### What you should do
For the data below, report the number of lines that contain the string "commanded" and nothing else.

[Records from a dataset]
===

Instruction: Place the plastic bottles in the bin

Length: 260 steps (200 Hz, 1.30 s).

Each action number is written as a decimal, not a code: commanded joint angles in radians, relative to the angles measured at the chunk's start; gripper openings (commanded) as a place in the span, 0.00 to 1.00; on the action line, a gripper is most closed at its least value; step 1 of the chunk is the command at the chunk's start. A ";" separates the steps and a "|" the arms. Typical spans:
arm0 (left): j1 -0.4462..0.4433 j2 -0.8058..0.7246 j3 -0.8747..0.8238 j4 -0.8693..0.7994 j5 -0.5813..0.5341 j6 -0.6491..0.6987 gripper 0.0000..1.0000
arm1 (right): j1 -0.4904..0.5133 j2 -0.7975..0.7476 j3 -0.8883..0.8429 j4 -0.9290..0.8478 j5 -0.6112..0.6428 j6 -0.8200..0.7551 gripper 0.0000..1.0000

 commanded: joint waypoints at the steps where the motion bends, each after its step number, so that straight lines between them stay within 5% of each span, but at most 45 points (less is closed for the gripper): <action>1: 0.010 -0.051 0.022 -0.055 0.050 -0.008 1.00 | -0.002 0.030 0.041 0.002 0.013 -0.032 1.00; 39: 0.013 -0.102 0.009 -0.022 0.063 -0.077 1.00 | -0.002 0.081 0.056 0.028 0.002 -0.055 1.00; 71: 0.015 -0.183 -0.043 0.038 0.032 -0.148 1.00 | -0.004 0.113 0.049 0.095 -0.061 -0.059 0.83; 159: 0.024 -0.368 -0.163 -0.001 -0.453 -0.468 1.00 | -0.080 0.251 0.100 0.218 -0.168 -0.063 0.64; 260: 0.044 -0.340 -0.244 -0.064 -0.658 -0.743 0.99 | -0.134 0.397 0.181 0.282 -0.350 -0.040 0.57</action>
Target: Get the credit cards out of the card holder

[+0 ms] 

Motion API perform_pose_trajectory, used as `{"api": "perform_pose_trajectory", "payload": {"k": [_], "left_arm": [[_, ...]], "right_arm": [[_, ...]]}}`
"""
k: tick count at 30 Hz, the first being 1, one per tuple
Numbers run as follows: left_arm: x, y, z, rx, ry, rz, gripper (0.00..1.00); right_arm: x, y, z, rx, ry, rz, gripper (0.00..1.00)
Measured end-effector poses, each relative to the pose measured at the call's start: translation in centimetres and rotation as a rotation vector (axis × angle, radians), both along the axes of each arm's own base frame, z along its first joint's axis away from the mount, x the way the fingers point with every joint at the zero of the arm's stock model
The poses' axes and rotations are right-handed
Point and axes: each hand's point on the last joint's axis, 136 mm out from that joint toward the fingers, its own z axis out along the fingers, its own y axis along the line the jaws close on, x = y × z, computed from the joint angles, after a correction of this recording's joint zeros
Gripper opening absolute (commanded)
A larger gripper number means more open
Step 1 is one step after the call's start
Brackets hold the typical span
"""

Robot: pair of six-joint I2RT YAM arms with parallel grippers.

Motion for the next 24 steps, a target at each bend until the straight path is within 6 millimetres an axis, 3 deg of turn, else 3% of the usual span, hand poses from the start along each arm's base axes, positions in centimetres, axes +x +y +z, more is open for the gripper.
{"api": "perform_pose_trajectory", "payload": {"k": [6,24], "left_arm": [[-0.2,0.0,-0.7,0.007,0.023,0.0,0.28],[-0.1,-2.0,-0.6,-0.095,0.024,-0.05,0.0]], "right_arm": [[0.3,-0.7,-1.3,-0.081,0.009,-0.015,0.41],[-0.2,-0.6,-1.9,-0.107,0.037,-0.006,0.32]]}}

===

### Solved problem
3